* TASK TO COMPLETE
Could you count the lines below that include the word "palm" and give only the number?

* MATERIALS PROVIDED
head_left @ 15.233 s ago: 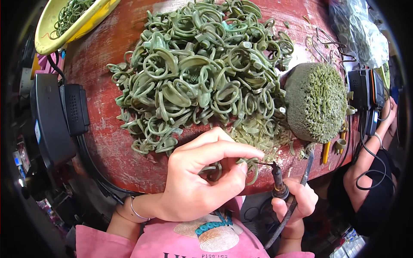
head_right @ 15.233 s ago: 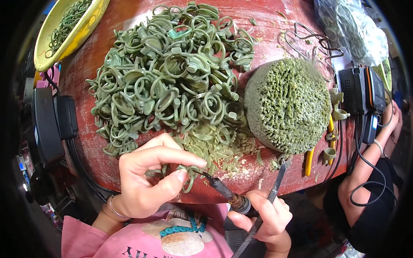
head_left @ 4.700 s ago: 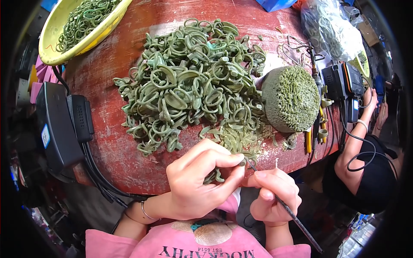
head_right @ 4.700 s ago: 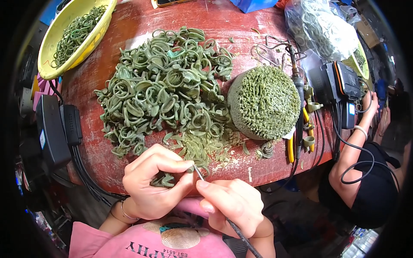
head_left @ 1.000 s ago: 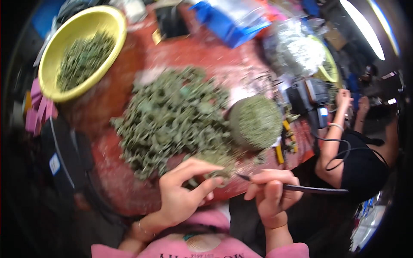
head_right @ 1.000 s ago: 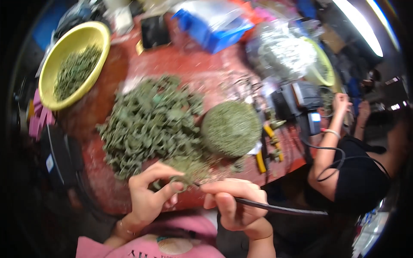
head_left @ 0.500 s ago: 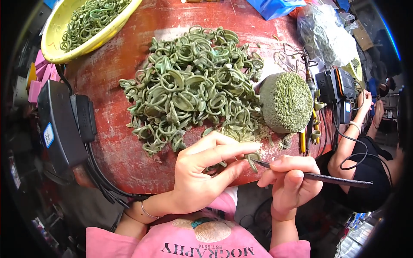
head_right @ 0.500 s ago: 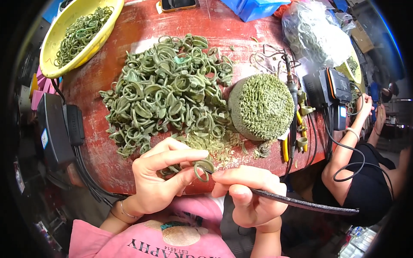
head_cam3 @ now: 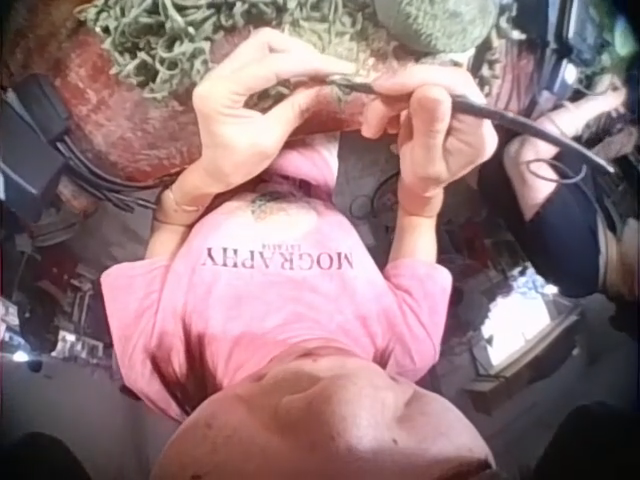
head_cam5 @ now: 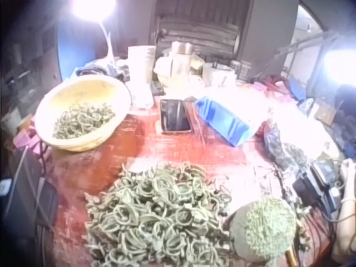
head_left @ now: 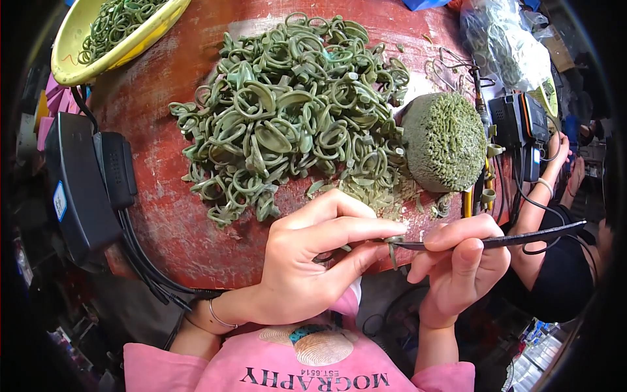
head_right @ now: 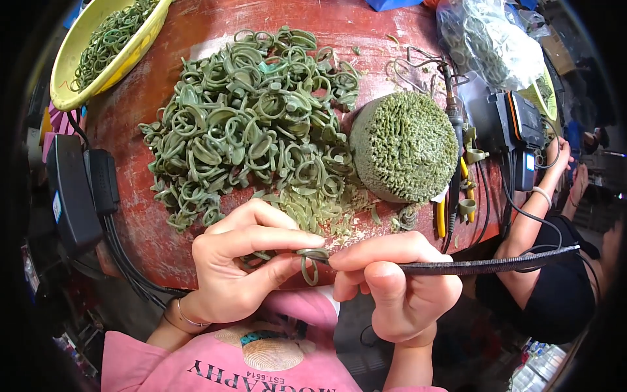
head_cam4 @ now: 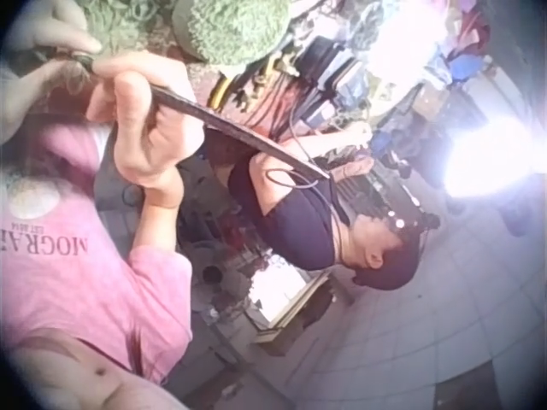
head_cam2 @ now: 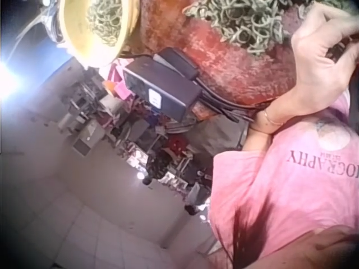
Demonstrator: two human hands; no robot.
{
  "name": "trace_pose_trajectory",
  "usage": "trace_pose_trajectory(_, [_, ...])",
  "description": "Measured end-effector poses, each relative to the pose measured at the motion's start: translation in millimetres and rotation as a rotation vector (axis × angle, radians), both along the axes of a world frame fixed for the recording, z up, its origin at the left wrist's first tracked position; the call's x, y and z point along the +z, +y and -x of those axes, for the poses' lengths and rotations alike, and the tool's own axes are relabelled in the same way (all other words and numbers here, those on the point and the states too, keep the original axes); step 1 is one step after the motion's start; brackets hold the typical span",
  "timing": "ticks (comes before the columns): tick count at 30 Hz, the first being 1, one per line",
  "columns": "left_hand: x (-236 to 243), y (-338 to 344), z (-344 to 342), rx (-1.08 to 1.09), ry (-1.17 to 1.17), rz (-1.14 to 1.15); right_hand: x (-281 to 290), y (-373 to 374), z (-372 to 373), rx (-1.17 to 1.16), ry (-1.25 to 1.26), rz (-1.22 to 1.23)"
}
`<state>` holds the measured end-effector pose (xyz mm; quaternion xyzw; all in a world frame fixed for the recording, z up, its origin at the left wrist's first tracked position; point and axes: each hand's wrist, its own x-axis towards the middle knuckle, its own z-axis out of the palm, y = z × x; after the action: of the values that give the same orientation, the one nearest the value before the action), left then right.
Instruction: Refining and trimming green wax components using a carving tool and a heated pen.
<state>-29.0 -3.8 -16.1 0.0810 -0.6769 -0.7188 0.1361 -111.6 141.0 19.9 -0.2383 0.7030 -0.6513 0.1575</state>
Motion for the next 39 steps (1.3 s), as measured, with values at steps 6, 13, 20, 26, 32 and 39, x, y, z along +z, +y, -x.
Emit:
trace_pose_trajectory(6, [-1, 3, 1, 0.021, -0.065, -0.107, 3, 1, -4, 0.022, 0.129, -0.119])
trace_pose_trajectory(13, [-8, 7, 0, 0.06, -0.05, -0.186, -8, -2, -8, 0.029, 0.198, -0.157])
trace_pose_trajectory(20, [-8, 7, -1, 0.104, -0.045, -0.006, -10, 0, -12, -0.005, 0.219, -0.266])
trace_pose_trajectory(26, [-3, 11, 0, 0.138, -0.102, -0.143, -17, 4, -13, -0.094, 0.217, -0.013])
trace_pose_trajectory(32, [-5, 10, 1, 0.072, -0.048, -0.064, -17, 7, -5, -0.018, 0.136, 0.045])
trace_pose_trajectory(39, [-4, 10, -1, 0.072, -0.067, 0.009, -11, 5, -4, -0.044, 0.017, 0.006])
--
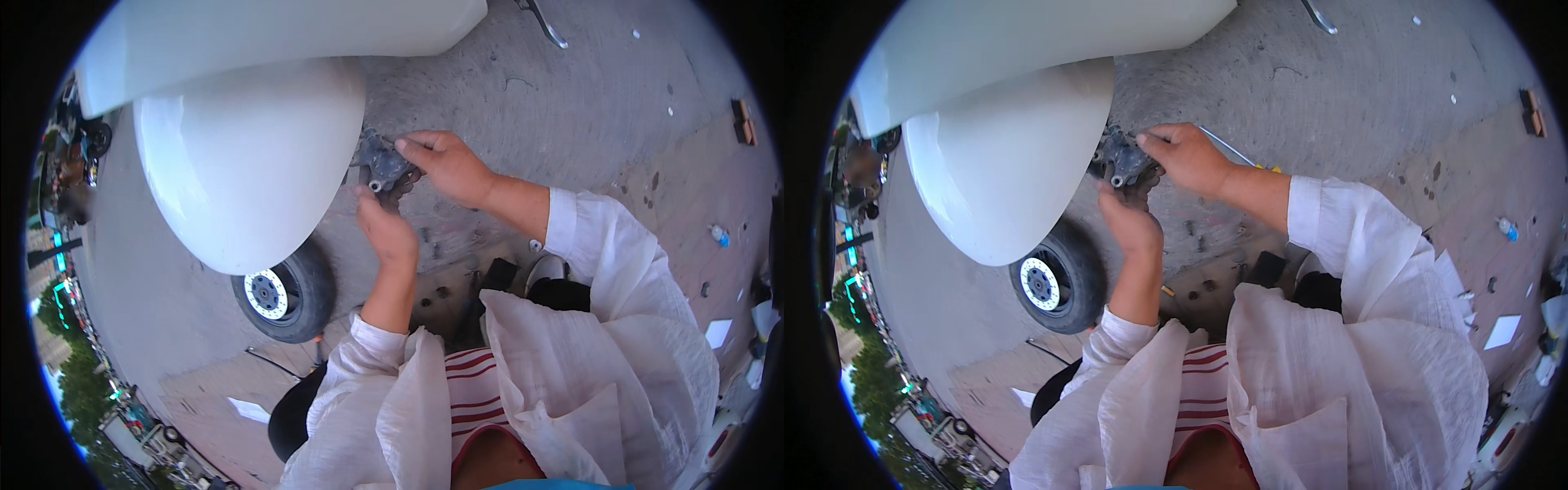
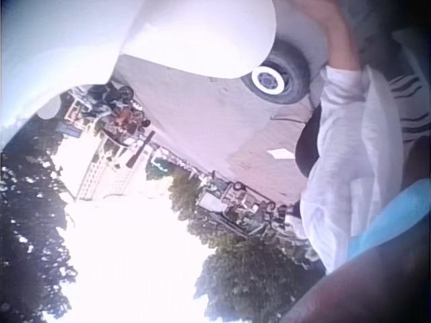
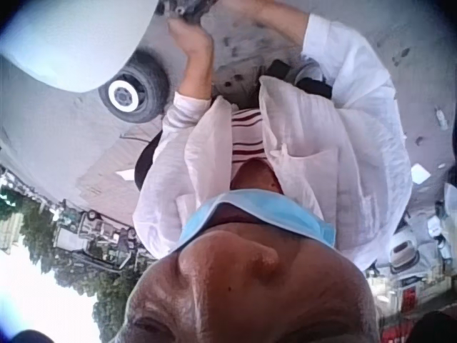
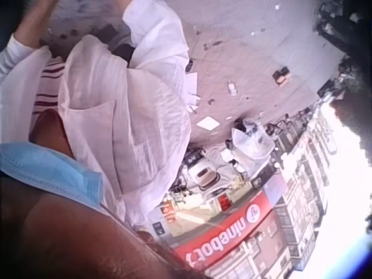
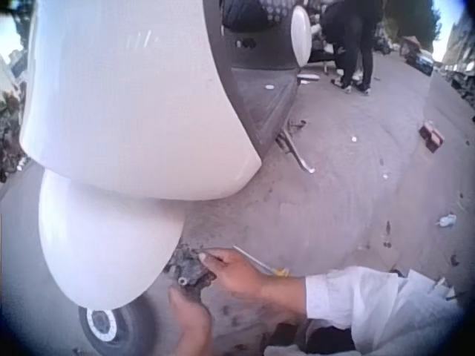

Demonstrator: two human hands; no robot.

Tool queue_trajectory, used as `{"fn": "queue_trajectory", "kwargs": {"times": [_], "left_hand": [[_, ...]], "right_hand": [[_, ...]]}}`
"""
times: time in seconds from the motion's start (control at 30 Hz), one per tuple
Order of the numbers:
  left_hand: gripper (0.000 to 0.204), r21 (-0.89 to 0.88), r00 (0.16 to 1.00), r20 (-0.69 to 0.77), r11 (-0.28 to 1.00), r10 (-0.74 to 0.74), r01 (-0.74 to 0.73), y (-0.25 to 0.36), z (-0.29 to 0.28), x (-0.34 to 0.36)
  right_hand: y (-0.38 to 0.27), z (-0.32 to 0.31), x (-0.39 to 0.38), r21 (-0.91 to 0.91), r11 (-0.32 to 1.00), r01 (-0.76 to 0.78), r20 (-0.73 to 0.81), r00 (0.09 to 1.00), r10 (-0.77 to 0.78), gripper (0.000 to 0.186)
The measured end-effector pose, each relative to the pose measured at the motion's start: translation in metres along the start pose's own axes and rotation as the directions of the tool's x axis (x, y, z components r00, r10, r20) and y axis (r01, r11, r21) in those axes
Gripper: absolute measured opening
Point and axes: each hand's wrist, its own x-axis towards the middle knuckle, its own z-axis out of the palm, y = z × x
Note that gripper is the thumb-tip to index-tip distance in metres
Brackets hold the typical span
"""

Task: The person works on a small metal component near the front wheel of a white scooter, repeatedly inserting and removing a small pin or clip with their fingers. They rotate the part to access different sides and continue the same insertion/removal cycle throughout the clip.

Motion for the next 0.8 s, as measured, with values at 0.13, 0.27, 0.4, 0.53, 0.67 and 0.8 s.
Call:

* SOLUTION TO THE PROBLEM
2